§ Goal of the exercise:
A word-for-word transcript of every entry is required.

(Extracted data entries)
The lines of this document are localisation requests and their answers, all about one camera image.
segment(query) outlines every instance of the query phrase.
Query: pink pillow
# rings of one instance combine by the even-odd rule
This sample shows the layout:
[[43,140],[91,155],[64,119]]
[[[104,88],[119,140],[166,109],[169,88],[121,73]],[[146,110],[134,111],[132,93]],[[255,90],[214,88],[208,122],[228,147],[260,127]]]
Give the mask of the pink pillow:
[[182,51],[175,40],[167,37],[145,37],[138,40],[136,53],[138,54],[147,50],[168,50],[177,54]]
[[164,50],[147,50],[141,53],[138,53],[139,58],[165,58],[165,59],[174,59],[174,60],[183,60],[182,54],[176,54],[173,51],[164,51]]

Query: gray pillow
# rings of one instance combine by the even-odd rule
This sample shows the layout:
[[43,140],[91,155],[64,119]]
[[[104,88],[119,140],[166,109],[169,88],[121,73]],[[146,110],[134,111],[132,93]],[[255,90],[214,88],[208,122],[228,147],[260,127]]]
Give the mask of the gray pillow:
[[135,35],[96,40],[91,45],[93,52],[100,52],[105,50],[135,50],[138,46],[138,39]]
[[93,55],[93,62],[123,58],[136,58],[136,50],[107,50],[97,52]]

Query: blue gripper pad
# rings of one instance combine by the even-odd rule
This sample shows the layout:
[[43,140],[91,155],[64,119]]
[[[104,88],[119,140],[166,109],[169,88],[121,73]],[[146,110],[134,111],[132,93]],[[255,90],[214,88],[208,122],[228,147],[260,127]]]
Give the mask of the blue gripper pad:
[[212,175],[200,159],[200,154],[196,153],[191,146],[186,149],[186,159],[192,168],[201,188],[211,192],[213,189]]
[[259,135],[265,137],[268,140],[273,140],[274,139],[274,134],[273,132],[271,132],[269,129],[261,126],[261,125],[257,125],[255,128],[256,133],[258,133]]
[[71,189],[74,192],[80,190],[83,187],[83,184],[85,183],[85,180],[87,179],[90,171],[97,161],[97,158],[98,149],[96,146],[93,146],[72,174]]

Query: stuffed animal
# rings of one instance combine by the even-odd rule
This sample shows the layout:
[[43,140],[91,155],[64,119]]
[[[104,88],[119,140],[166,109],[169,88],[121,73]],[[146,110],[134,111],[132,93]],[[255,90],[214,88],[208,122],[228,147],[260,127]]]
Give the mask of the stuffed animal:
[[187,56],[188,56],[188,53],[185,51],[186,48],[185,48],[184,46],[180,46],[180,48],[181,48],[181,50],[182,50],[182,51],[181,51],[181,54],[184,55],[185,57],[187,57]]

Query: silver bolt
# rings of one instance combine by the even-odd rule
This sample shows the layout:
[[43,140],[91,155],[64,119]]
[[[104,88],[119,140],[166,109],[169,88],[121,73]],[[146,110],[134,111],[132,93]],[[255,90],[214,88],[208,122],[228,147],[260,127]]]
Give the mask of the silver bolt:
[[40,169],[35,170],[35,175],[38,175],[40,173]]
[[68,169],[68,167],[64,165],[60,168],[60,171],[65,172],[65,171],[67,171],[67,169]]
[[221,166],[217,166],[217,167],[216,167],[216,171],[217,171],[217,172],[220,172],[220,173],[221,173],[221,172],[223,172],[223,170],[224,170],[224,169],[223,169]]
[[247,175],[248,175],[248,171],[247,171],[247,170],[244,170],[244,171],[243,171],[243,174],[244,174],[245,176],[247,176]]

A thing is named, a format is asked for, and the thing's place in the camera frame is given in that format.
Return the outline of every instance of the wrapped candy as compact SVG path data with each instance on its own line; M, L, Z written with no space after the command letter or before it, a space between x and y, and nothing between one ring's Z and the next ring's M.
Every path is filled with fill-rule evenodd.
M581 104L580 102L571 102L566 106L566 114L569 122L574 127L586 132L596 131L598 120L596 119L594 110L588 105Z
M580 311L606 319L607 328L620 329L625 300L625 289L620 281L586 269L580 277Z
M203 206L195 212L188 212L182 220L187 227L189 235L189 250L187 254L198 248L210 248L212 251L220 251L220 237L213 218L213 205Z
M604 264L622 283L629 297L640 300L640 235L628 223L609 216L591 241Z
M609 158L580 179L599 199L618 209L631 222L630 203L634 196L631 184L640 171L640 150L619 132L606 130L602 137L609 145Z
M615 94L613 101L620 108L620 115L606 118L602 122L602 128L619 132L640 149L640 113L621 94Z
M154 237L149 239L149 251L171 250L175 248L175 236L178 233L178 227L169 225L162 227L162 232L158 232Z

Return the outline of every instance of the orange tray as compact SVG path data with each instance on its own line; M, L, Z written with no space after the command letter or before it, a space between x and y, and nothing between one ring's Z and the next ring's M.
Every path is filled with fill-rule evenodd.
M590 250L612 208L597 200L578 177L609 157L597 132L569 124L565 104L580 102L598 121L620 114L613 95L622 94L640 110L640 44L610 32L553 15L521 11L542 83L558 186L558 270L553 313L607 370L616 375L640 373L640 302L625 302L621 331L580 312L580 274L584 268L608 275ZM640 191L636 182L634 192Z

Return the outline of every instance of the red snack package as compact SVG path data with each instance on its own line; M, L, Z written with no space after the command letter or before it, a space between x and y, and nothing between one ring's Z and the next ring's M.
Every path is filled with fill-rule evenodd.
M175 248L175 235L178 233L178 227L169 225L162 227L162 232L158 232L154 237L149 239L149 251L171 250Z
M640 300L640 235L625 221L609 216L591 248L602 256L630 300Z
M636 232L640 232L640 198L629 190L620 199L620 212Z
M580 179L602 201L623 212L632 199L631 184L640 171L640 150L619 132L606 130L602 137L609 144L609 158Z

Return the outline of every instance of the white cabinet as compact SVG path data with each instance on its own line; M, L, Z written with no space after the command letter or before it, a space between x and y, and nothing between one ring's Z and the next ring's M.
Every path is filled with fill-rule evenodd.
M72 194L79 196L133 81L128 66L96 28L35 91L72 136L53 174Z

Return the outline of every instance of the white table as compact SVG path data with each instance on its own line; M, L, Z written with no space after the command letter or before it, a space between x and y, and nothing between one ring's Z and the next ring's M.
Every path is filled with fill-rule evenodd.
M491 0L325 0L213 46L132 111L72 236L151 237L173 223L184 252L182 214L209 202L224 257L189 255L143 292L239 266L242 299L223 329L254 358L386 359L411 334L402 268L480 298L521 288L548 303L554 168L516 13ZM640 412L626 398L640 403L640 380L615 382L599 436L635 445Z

§ Task result:
The lines of this document are localisation requests and their answers, all about one camera image.
segment(query) outlines every instance of the query phrase.
Query: pink pillow
# rings of one instance combine by the even-odd rule
This sample shows the layout:
[[43,140],[91,155],[64,119]]
[[[104,88],[119,140],[166,109],[169,88],[121,73]],[[146,110],[134,111],[132,93]],[[255,90],[214,88],[208,122],[228,147],[260,127]]]
Give the mask of the pink pillow:
[[182,51],[175,40],[167,37],[145,37],[138,40],[136,53],[138,54],[147,50],[168,50],[177,54]]
[[164,50],[147,50],[141,53],[138,53],[139,58],[165,58],[165,59],[174,59],[174,60],[183,60],[182,54],[176,54],[173,51],[164,51]]

Query: gray pillow
# rings of one instance combine by the even-odd rule
This sample shows the layout:
[[43,140],[91,155],[64,119]]
[[[104,88],[119,140],[166,109],[169,88],[121,73]],[[146,110],[134,111],[132,93]],[[255,90],[214,88],[208,122],[228,147],[260,127]]]
Give the mask of the gray pillow:
[[135,35],[96,40],[91,45],[93,52],[100,52],[105,50],[135,50],[138,46],[138,39]]
[[93,55],[93,62],[123,58],[136,58],[136,50],[107,50],[97,52]]

Query: blue gripper pad
# rings of one instance combine by the even-odd rule
This sample shows the layout:
[[43,140],[91,155],[64,119]]
[[[104,88],[119,140],[166,109],[169,88],[121,73]],[[146,110],[134,111],[132,93]],[[255,90],[214,88],[208,122],[228,147],[260,127]]]
Give the mask of the blue gripper pad:
[[212,175],[200,159],[200,154],[196,153],[191,146],[186,149],[186,159],[192,168],[201,188],[211,192],[213,189]]
[[259,135],[265,137],[268,140],[273,140],[274,139],[274,134],[273,132],[271,132],[269,129],[261,126],[261,125],[257,125],[255,128],[256,133],[258,133]]
[[71,189],[74,192],[80,190],[83,187],[83,184],[85,183],[85,180],[87,179],[90,171],[97,161],[97,158],[98,149],[96,146],[93,146],[72,174]]

Query: stuffed animal
# rings of one instance combine by the even-odd rule
This sample shows the layout:
[[43,140],[91,155],[64,119]]
[[[104,88],[119,140],[166,109],[169,88],[121,73]],[[146,110],[134,111],[132,93]],[[255,90],[214,88],[208,122],[228,147],[260,127]]]
Give the mask of the stuffed animal:
[[187,56],[188,56],[188,53],[185,51],[186,48],[185,48],[184,46],[180,46],[180,48],[181,48],[181,50],[182,50],[182,51],[181,51],[181,54],[184,55],[185,57],[187,57]]

Query: silver bolt
# rings of one instance combine by the even-odd rule
This sample shows the layout:
[[43,140],[91,155],[64,119]]
[[[104,88],[119,140],[166,109],[169,88],[121,73]],[[146,110],[134,111],[132,93]],[[255,90],[214,88],[208,122],[228,147],[260,127]]]
Give the mask of the silver bolt:
[[40,169],[35,170],[35,175],[38,175],[40,173]]
[[68,169],[68,167],[64,165],[60,168],[60,171],[65,172],[65,171],[67,171],[67,169]]
[[221,166],[217,166],[217,167],[216,167],[216,171],[217,171],[217,172],[220,172],[220,173],[221,173],[221,172],[223,172],[223,170],[224,170],[224,169],[223,169]]
[[247,175],[248,175],[248,171],[247,171],[247,170],[244,170],[244,171],[243,171],[243,174],[244,174],[245,176],[247,176]]

A thing is named, a format is asked for, and the thing's place in the camera frame is given in that format.
Return the outline of every instance of the wrapped candy as compact SVG path data with each instance on its own line; M, L, Z written with no space after the command letter or before it, a space between x and y, and nothing between one ring's Z and the next ring's M.
Every path is filled with fill-rule evenodd.
M581 104L580 102L571 102L566 106L566 114L569 122L574 127L586 132L596 131L598 120L596 119L594 110L588 105Z
M580 311L606 319L607 328L620 329L625 300L625 289L620 281L586 269L580 277Z
M203 206L195 212L188 212L182 220L187 227L189 235L189 250L187 254L198 248L210 248L212 251L220 251L220 237L213 218L213 205Z
M604 264L622 283L629 297L640 300L640 235L628 223L609 216L591 241Z
M609 158L580 179L599 199L618 209L631 222L630 203L634 196L631 184L640 171L640 150L619 132L606 130L602 137L609 145Z
M615 94L613 101L620 108L620 115L606 118L602 122L602 128L619 132L640 149L640 113L621 94Z
M154 237L149 239L149 251L171 250L175 248L175 236L178 233L178 227L169 225L162 227L162 232L158 232Z

Return the outline of every instance of the orange tray as compact SVG path data with each instance on its own line; M, L, Z written with no space after the command letter or before it, a space between x and y, and nothing between one ring's Z and the next ring's M.
Every path is filled with fill-rule evenodd.
M590 250L612 208L597 200L578 177L609 157L597 132L569 124L565 104L580 102L598 121L620 114L613 95L622 94L640 110L640 44L610 32L553 15L521 11L542 83L558 186L558 270L553 313L607 370L616 375L640 373L640 302L625 302L621 331L580 312L580 274L584 268L608 275ZM640 191L636 182L634 192Z

Return the outline of every instance of the red snack package as compact SVG path data with each instance on its own line; M, L, Z written with no space after the command letter or before it, a space between x and y, and nothing between one ring's Z and the next ring's M.
Every path is filled with fill-rule evenodd.
M175 248L175 235L178 233L178 227L169 225L162 227L162 232L158 232L154 237L149 239L149 251L171 250Z
M640 300L640 235L625 221L609 216L591 248L602 256L630 300Z
M636 232L640 232L640 198L629 190L620 199L620 212Z
M580 179L602 201L623 212L632 199L631 184L640 171L640 150L619 132L606 130L602 137L609 144L609 158Z

Return the outline of every instance of the white cabinet as compact SVG path data with each instance on its own line; M, L, Z written with no space after the command letter or before it, a space between x and y, and nothing between one ring's Z and the next ring's M.
Every path is filled with fill-rule evenodd.
M72 194L79 196L133 81L128 66L96 28L35 91L72 136L53 174Z

Return the outline of every instance of the white table as compact SVG path data with each instance on its own line; M, L, Z written with no space after the command letter or before it, a space between x and y, and nothing between one ring's Z and the next ring's M.
Every path is filled with fill-rule evenodd.
M491 0L325 0L213 46L132 111L72 236L151 237L173 223L184 252L182 214L209 202L224 257L189 255L143 292L239 266L242 299L223 329L254 358L386 359L411 334L402 268L480 298L521 288L548 303L554 168L516 13ZM640 412L626 398L640 403L640 380L615 382L599 436L635 445Z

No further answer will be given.